Trzeba teraz oddać miejsce tym, którzy nigdy nie idą sami, a dziś napisali kolejny rozdział swojej wielkiej historii. Gdy patrz się na samą nowoczesną historię Liverpoolu, widzi się na pierwszy rzut oka wiele spotkań, które mogą opisywać ich tożsamość, odniesienie do barw, poświęcenia, a często dramatycznych losów. Są też i takie, w których coś im się oddaje. Dziś można by zażartować, że Jonathan Wilson, którego „Anatomia Liverpoolu” opisująca historię klubu w 10 meczach, niedawno ukazała się w Polsce, powinna się powiększyć do rozmiarów pełnej „11” gier. Zgodzą się chyba wszyscy fani The Reds, do których dopiero dochodzi, że drugi raz z rzędu zaprezentują się w walce o najważniejsze klubowe trofeum Europy.
Fakt, że mecz Juergenowi Kloppowi wygrywają zawodnicy, na których każdy poza nim mógłby już postawić krzyżyk, tylko dodaje wyjątkowości temu momentowi. To w takich chwilach Anfield śpiewa najgłośniej. Tak, jak we wtorek klasyczne „You’ll Never Walk Alone”, czy „Imagine” Johna Lennona. Jak pisze dla „The Independent” Jonathan Liew, Liverpool zatruł futbol i uczynił wydarzenia z 7 maja niemożliwymi do wytłumaczenia. Aż prosi się, by zacytować: Jordi Alba zazwyczaj nie natrafia na wślizg we własnym narożniku, ale tym razem tak się dzieje. Ter Stegen zazwyczaj nie puszcza strzałów pod swoim ramieniem, ale tym razem tak się dzieje. Lenglet zazwyczaj nie odpuszcza krycia w tym miejscu, ale tym razem tak się dzieje. Wijnaldum zazwyczaj nie strzela. Ma jednego gola w historii występów w Lidze Mistrzów. Teraz strzela dwa na przestrzeni paru minut.

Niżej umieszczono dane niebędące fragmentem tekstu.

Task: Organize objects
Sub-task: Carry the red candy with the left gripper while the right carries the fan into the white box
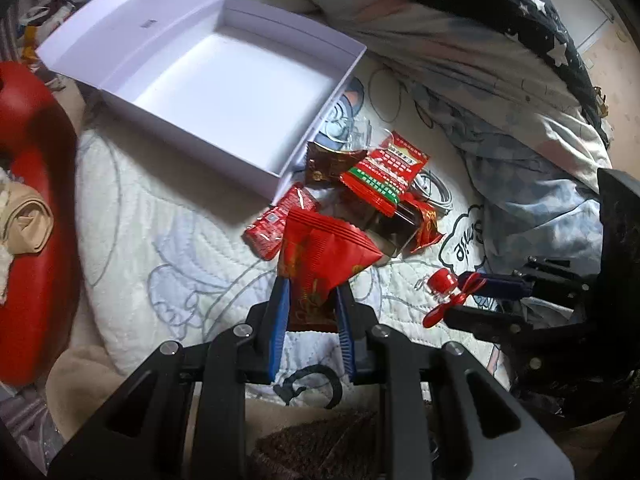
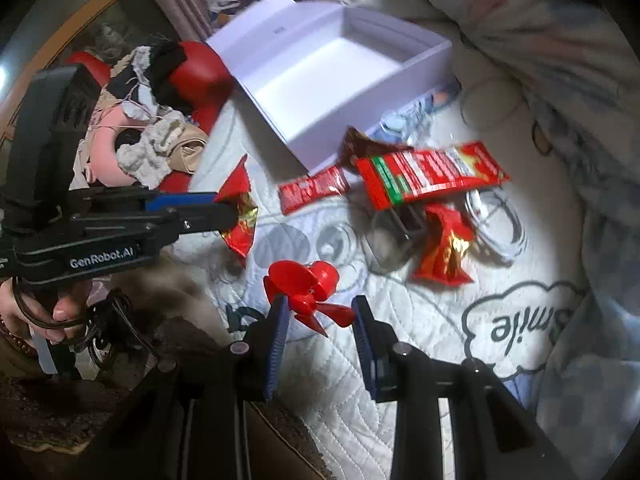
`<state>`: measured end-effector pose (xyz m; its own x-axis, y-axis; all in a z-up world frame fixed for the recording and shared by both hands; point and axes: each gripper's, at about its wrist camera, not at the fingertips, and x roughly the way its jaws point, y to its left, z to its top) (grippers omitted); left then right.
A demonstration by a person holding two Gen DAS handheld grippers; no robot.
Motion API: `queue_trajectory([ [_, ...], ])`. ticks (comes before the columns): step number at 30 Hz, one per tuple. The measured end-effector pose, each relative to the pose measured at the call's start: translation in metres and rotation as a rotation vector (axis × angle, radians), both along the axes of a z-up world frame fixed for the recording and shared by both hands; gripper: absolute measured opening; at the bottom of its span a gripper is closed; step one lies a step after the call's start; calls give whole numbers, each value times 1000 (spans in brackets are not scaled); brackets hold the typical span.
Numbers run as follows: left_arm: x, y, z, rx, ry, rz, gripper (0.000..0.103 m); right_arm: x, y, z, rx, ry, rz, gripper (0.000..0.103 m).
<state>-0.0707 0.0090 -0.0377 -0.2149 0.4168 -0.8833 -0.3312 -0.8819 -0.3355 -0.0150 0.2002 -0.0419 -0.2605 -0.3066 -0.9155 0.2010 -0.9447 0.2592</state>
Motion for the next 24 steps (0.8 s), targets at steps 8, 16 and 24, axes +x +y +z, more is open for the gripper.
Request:
queue_trajectory([
  [8, 2, -18, 32, -43, 111, 48, 22, -8, -15, 30, -2, 65, 52, 32],
  [16, -20, -26, 49, -66, 151, 79, 22, -34, -20, 44, -7, 110, 85, 32],
  [24, -52, -27, 52, -83, 135, 113, 22, -75, -20, 52, -11, 147, 144, 32],
])
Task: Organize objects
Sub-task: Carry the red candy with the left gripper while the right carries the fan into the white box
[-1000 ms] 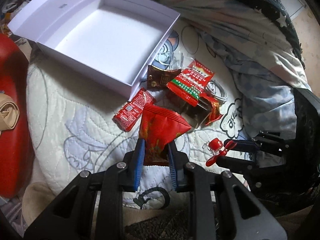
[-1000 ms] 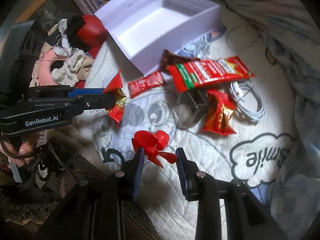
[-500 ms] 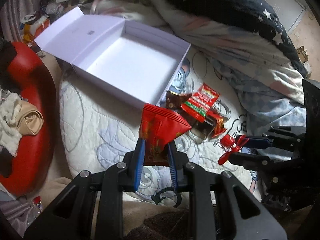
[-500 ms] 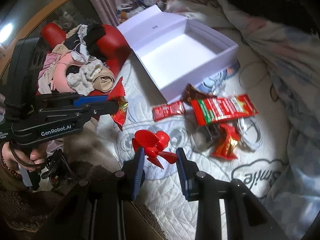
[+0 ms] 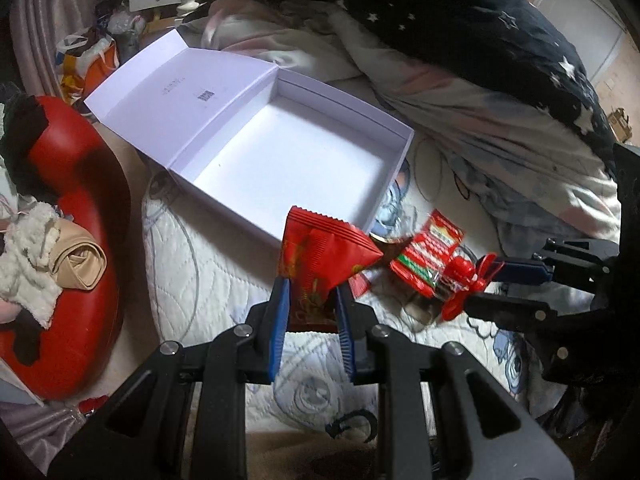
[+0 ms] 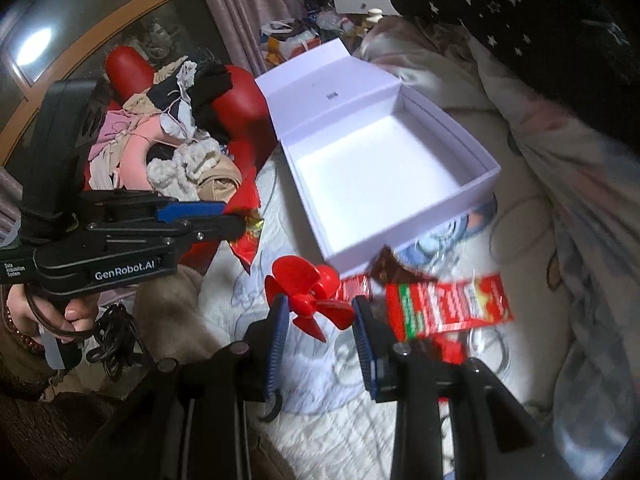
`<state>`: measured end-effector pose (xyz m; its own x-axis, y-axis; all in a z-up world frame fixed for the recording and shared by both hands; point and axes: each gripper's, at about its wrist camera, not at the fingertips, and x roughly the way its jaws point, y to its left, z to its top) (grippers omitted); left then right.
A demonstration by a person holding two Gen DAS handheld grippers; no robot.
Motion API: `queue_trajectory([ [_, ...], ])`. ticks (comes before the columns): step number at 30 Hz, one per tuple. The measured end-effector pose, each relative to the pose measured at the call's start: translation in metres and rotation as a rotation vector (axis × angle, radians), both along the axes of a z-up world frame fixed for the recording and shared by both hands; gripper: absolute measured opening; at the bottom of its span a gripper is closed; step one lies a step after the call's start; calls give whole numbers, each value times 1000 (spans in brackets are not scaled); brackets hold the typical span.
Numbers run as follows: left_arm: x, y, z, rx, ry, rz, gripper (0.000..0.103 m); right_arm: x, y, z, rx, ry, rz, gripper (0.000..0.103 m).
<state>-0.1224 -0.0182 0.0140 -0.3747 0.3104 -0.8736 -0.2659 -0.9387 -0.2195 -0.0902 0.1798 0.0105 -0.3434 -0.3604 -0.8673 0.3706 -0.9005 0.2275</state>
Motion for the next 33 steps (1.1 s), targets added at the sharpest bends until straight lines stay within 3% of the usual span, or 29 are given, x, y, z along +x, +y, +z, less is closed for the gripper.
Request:
queue_trajectory([
  [9, -54, 4, 1, -13, -13, 22, 22, -59, 13, -1, 4, 14, -2, 32],
  [23, -142, 23, -13, -29, -35, -21, 22, -147, 35, -20, 15, -18, -68, 32],
  [33, -181, 27, -50, -41, -64, 7, 22, -187, 33, -50, 59, -9, -129, 32],
])
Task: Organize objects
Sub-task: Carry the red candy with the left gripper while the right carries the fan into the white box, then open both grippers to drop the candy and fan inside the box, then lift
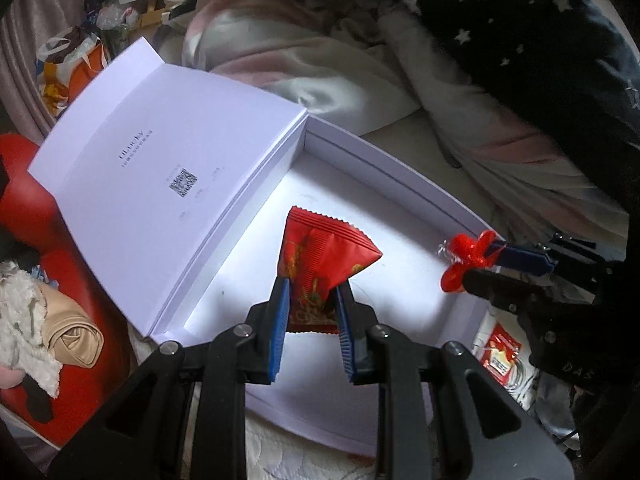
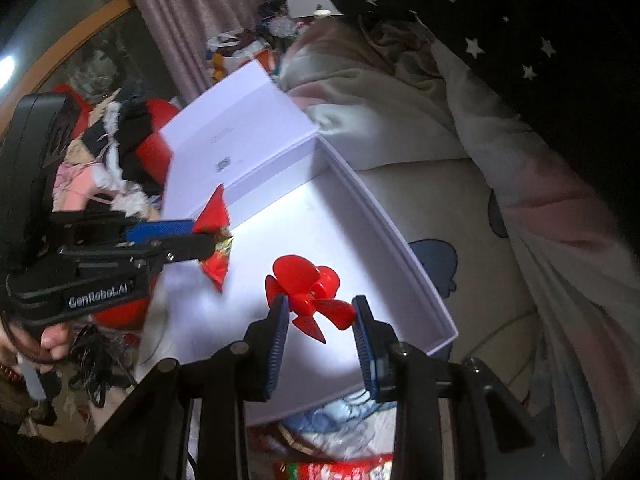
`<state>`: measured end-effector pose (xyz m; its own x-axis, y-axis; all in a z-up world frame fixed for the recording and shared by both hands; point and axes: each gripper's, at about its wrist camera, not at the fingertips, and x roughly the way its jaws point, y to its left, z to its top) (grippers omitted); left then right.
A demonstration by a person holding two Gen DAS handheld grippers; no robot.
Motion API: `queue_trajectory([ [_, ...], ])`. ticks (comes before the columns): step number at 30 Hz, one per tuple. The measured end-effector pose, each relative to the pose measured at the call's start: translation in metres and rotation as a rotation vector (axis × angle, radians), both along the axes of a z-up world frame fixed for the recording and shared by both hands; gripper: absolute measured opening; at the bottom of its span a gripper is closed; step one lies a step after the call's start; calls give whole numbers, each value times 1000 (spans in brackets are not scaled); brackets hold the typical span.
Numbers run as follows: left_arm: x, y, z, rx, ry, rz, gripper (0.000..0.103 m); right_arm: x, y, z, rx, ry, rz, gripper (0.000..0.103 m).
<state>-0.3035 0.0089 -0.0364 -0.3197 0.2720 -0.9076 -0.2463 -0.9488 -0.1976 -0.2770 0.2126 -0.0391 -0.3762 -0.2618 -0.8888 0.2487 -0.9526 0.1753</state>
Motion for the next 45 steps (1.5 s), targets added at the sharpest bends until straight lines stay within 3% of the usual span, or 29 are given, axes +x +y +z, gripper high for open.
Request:
queue_trajectory([
  [10, -20, 11, -36, -52, -33, -26, 22, -25, -11, -34, 14, -53, -24, 30],
  [21, -27, 9, -58, -45, -60, -17, 22, -39, -22, -56, 72, -85, -36, 29],
  [36, -19, 4, -33, -20, -46, 2, 24, -22, -26, -26, 130, -31, -42, 29],
  [43, -16, 8, -21, -89, -54, -2, 35, -12, -19, -8, 160, -8, -80, 31],
  [45, -13, 12, -14, -97, -35, -14, 36, -9, -14, -1, 180, 3, -98, 35],
])
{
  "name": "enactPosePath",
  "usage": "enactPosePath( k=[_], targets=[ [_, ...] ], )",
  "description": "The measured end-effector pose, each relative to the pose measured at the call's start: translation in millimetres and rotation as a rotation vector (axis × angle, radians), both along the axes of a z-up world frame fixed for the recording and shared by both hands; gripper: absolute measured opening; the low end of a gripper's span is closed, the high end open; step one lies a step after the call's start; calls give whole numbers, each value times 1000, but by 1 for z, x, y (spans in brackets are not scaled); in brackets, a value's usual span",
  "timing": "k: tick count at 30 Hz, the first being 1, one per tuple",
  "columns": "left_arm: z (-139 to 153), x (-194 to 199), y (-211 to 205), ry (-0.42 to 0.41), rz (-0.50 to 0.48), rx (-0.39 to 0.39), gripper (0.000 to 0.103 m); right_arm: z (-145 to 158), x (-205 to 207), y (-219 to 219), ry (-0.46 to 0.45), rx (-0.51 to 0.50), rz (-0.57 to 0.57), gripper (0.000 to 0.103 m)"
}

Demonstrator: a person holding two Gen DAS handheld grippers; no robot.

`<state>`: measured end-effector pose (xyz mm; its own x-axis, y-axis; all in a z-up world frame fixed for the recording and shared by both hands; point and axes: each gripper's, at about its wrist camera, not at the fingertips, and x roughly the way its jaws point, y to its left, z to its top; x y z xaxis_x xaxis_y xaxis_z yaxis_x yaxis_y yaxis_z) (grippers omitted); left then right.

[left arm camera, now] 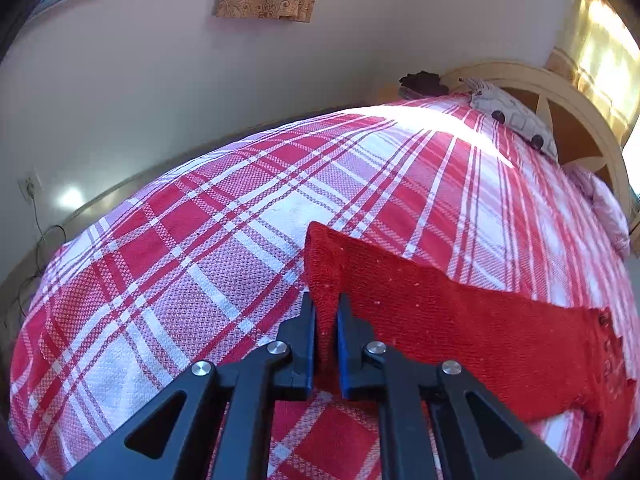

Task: Fold small clothes
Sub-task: 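Grasp the sleeve cuff with the left tool and lift it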

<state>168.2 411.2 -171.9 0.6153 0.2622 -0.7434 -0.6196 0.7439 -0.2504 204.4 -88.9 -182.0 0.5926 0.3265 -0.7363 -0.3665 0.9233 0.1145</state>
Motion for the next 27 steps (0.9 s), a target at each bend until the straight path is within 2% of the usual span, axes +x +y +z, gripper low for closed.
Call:
enactPosePath(
  k=[3, 6, 14, 20, 27],
  targets=[
    [12, -5, -4, -52, -4, -40, 8, 0, -1, -3, -3, 2, -5, 78],
    [31, -6, -18, -88, -38, -23, 7, 0, -1, -5, -1, 10, -13, 78],
    [84, 0, -71, -210, -157, -49, 7, 0, -1, -9, -2, 26, -24, 78],
    [126, 19, -136, -304, -304, -63, 7, 1, -2, -18, -8, 42, -42, 78],
    [165, 45, -233, -376, -513, -78, 7, 3, -4, -39, -17, 77, -82, 78]
  ],
)
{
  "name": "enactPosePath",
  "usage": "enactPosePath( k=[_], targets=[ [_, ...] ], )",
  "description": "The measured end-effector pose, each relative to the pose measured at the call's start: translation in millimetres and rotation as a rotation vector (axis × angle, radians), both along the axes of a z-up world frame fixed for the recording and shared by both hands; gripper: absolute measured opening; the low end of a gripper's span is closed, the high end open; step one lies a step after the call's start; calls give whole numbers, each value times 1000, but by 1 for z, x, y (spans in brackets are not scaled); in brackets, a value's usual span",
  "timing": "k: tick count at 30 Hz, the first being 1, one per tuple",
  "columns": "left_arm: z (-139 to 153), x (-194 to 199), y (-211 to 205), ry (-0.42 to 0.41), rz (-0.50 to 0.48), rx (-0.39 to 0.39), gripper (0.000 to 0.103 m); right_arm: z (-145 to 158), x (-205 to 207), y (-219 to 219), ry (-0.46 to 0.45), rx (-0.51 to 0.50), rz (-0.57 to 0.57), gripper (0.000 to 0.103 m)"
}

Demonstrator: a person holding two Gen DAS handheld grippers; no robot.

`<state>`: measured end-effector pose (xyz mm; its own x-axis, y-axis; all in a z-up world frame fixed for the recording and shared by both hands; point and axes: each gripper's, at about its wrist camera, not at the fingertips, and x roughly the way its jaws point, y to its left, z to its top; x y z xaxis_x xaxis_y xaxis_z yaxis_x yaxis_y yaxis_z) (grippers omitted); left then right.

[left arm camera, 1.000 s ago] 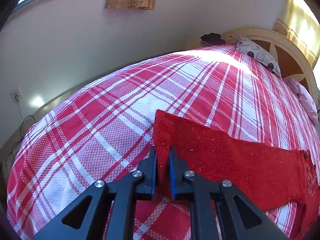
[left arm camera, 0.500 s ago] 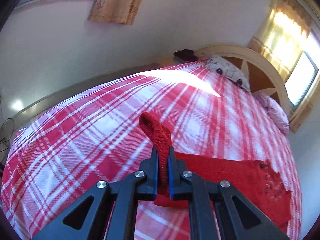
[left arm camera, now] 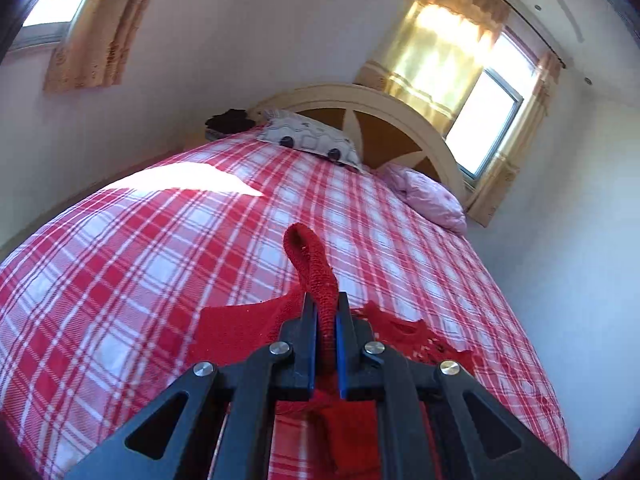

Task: Fold small clothes
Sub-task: 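Carry the lifted sleeve across the sweater body with the left tool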

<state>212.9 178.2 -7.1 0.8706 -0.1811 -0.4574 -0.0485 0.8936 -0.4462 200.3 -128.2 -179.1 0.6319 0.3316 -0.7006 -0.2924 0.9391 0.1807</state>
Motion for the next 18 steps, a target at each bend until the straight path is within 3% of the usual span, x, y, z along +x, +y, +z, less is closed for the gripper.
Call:
enactPosePath(
  k=[8, 15, 18],
  targets=[
    [10, 20, -105, -19, -215, 22, 7, -2, -2, -37, -1, 51, -72, 78],
    [-26, 31, -182, 48, -359, 47, 7, -1, 0, -75, -1, 100, -168, 78],
    [-45, 30, -216, 68, -396, 102, 7, 3, 0, -87, -15, 113, -203, 78]
  ],
)
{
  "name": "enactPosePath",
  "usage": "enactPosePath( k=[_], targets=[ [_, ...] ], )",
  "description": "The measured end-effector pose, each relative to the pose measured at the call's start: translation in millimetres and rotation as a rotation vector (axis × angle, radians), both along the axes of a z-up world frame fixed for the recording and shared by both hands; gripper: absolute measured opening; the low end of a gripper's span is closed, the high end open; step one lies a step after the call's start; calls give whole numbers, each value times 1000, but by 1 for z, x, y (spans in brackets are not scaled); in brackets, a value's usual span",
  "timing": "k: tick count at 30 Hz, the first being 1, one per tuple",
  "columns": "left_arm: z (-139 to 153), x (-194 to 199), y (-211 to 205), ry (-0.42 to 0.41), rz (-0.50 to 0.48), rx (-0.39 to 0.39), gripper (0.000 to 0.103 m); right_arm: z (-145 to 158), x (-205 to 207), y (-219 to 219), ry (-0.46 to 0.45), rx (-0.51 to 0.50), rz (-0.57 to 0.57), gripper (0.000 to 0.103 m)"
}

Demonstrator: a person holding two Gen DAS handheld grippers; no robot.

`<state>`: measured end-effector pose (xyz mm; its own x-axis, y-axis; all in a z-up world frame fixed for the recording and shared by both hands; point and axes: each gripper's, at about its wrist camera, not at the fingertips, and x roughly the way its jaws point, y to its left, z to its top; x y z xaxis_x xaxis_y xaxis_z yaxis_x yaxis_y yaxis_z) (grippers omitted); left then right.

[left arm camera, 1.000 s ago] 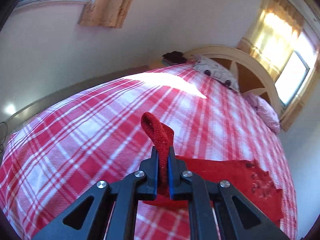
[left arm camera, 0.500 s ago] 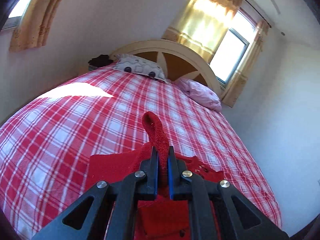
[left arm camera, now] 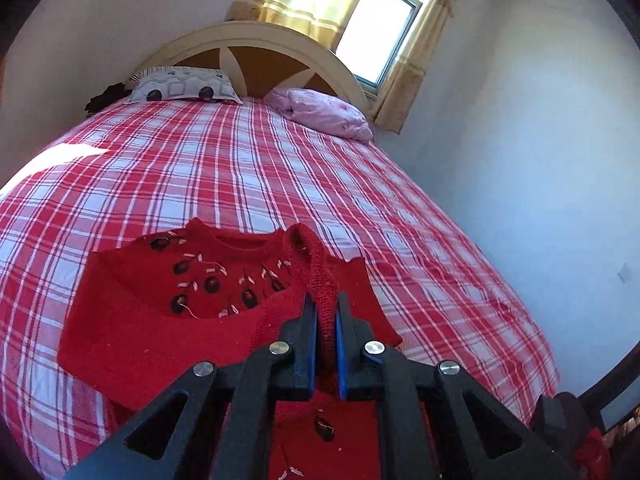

Zobacz także: Gary Cahill opuszcza Chelsea. Bohater z tylnego siedzenia
Barcelona game
Znów Liew. Tym razem w końcówce artykułu twierdzi, że dla kibiców Liverpoolu ten mecz określany będzie mianem „Barcelona game”. Spotkania, w których pokonali gigantów, a triumfujący Klopp mógł się zaśmiać w twarz malkontentom. Ich własnego nowoczesnego futbolo-dramatu, w którym grają główną rolę, rozbrajając przeciwnika, jak pisze dziennikarz „The Indepedent” – do momentu, gdy jest sekundę za późno, by zauważyć pozostawioną przestrzeń „in your left channel”. Liga Europy i odrabianie wyniku za Borussią Dortmund było niedoceniane, ale wtorkowemu wyczynowi już nikt niczego nie zarzuci. Jak można czepiać się czegoś, czego nikt w Anglii nie rozumie. Klopp, dziennikarze, zawodnicy i kibice. Oni tylko uwierzyli i ubrali wiarę w nowe szaty – koszulki „The Reds”, te z logiem Ligi Mistrzów na ramieniu.
Z jednej strony za brak mistrzostwa przy ewentualnej szansie, czy późniejszej wpadce, pewnie im się oberwie. Valverde po tym meczu pewnie też, ale za dublety może nie powinno, tylko że to wszystko nie ma nic wspólnego z tym jednym wieczorem. To, że Barcelona odpoczywała, Liverpool grał z Newcastle pierwszym składem. To, że nie było „Momo” i „Bobby’ego”. Rewanż półfinału LM okazał się tak nieprawdopodobny, że zamilkło wszystko wokół, a szalały jedynie angielskie gardła. I tak będzie dalej, a Barcelona przeżywając porażkę znów obejrzy finał Ligi Mistrzów spoza boiska. Jaką historię napisze ten mecz? Być może jeszcze piękniejszą, choć przykryć absurdalny cud z Anfield będzie bardzo trudno.